(Entries taken from a collection)

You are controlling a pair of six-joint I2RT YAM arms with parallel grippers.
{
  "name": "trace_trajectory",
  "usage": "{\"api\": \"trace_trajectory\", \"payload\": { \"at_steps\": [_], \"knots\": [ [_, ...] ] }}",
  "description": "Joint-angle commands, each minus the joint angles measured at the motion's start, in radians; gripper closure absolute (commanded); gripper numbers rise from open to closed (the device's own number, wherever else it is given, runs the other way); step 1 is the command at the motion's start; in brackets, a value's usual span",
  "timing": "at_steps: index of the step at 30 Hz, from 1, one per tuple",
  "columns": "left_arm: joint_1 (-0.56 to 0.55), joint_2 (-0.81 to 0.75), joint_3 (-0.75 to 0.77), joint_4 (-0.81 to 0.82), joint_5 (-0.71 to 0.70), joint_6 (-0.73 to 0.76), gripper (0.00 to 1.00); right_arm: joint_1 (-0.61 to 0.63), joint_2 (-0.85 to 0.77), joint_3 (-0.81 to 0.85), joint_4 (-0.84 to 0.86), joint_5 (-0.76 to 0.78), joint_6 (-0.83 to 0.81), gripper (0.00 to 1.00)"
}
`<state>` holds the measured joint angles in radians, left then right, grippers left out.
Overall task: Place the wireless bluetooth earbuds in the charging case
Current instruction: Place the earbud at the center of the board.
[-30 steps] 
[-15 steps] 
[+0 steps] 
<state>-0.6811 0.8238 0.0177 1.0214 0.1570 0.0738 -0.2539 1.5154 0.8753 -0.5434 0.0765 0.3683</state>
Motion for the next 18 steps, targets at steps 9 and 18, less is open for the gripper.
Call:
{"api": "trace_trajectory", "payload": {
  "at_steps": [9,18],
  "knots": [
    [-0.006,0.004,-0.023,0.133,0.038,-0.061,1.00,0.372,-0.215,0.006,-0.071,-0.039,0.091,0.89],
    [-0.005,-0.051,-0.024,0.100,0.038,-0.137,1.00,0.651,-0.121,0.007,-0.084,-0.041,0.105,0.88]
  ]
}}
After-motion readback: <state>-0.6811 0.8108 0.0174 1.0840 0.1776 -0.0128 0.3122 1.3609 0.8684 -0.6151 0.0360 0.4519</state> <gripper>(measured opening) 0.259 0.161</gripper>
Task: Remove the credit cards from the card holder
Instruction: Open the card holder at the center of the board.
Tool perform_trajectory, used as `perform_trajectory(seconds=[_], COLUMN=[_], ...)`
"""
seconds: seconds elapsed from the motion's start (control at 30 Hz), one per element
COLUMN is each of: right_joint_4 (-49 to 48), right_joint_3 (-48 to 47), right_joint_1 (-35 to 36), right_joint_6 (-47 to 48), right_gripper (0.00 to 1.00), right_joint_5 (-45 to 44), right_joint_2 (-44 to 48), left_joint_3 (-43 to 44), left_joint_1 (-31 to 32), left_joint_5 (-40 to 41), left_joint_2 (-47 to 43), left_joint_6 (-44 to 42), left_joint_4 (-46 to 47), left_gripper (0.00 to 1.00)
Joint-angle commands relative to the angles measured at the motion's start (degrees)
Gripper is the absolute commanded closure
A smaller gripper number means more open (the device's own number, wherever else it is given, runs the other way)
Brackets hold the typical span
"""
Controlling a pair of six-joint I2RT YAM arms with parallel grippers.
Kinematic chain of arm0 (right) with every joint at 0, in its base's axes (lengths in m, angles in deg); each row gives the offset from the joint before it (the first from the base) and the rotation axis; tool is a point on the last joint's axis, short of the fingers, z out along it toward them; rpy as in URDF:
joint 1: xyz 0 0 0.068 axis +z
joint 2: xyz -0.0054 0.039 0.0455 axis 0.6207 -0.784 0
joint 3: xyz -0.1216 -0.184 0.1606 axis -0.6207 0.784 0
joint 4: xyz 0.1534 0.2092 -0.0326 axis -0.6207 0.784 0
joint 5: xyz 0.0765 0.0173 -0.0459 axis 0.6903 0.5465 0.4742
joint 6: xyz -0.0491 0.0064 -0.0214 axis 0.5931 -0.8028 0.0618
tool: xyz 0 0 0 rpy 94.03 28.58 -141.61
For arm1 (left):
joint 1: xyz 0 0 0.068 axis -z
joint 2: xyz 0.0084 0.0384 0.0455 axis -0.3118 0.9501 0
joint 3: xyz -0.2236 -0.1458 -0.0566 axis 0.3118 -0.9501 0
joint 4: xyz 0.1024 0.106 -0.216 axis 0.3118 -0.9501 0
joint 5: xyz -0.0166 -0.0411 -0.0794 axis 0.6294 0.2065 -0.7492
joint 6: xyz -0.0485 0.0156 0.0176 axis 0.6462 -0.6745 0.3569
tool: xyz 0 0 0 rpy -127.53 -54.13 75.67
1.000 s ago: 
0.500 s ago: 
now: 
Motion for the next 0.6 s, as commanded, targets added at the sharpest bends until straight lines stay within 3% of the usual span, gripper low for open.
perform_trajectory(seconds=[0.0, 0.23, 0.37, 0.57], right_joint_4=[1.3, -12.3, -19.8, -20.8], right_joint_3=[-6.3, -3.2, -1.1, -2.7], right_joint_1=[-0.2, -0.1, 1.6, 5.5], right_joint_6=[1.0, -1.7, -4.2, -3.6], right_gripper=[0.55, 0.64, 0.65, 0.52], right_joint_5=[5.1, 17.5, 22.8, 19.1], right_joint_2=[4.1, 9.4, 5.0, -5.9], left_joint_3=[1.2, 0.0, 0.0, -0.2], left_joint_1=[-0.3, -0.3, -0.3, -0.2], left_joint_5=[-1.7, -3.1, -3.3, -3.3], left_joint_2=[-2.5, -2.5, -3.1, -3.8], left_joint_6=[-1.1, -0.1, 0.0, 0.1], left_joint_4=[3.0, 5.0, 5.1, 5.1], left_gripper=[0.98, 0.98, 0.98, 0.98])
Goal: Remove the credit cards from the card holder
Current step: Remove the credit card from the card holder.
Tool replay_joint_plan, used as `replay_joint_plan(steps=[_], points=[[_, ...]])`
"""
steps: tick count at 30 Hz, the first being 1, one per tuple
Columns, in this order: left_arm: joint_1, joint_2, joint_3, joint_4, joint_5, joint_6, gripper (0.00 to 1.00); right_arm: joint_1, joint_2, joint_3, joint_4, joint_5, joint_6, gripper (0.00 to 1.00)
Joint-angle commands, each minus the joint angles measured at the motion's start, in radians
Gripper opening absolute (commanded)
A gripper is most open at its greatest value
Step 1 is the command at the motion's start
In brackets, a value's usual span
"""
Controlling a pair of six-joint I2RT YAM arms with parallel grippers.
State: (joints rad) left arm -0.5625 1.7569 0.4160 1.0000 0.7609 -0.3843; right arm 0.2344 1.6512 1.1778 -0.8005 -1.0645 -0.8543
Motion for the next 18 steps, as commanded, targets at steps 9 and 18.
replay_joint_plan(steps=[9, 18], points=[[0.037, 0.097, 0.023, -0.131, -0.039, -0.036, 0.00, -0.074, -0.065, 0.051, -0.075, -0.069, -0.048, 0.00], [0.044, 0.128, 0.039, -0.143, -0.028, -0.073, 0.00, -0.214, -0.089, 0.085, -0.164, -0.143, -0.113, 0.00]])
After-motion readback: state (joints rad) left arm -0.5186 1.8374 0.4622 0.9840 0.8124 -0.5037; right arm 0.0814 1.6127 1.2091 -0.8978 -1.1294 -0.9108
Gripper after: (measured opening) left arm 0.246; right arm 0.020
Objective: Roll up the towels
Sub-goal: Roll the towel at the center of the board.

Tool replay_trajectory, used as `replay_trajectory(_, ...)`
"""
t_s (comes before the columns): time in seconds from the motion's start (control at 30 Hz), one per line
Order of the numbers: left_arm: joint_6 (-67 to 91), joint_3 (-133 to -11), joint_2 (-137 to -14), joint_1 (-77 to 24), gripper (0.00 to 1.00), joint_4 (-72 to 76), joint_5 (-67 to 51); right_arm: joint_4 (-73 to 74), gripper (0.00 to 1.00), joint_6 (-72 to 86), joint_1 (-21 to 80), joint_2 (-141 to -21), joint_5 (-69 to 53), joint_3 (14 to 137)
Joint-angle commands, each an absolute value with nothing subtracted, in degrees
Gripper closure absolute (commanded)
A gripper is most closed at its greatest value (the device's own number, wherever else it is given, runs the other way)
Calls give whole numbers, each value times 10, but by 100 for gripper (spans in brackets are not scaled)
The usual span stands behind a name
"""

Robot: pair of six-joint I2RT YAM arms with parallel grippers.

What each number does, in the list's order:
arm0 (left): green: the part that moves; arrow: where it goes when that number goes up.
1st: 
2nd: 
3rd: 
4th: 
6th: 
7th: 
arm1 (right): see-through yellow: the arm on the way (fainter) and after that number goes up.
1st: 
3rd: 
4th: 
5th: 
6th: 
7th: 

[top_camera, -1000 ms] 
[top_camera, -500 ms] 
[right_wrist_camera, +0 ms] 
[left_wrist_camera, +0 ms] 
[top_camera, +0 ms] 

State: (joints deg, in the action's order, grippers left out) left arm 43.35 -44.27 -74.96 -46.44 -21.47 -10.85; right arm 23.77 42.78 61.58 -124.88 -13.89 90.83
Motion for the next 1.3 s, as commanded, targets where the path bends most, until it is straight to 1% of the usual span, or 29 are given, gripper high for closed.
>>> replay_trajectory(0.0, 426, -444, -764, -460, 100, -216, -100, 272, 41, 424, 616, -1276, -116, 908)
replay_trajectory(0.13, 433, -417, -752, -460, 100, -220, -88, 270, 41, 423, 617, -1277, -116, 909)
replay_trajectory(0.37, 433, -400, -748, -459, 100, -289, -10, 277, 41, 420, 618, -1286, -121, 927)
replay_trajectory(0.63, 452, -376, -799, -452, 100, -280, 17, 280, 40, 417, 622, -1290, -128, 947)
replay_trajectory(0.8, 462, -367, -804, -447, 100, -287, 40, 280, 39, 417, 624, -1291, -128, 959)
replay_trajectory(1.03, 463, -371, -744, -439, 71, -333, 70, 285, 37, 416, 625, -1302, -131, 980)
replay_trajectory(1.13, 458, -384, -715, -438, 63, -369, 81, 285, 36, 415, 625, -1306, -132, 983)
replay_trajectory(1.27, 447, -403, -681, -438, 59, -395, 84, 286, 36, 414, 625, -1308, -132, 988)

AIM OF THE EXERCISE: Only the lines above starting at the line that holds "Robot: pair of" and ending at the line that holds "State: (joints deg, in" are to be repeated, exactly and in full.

THE COMPLETED TASK:
Robot: pair of six-joint I2RT YAM arms with parallel grippers.

What each number does, in the list's order:
arm0 (left): green: the part that moves; arrow: where it goes when that number goes up.
1st: 
2nd: 
3rd: 
4th: 
6th: 
7th: 
arm1 (right): see-through yellow: the arm on the way (fainter) and after that number goes up.
1st: 
3rd: 
4th: 
5th: 
6th: 
7th: 

[top_camera, -1000 ms] 
[top_camera, -500 ms] 
[right_wrist_camera, +0 ms] 
[left_wrist_camera, +0 ms] 
[top_camera, +0 ms] 

State: (joints deg, in the action's order, grippers left out) left arm 43.35 -44.27 -74.96 -46.44 -21.47 -10.85; right arm 23.77 42.78 61.58 -124.88 -13.89 90.83

The answer has been supplied in full.